=== Task item ===
In the listing below, find each line with the string "things" and report it.

───── Records supplied ─────

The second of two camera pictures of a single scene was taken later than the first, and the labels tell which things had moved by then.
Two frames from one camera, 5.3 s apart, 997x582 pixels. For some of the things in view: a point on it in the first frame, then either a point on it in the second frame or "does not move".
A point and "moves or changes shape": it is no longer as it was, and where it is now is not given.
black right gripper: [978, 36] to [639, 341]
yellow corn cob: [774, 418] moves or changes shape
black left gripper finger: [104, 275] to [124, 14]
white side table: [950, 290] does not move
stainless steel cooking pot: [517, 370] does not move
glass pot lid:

─────

=== Result of the exercise ===
The second of two camera pictures of a single scene was taken later than the first, and the labels tell which things had moved by then.
Two frames from one camera, 5.3 s apart, 997x582 pixels. For some of the things in view: a point on it in the first frame, then either a point on it in the second frame or "does not move".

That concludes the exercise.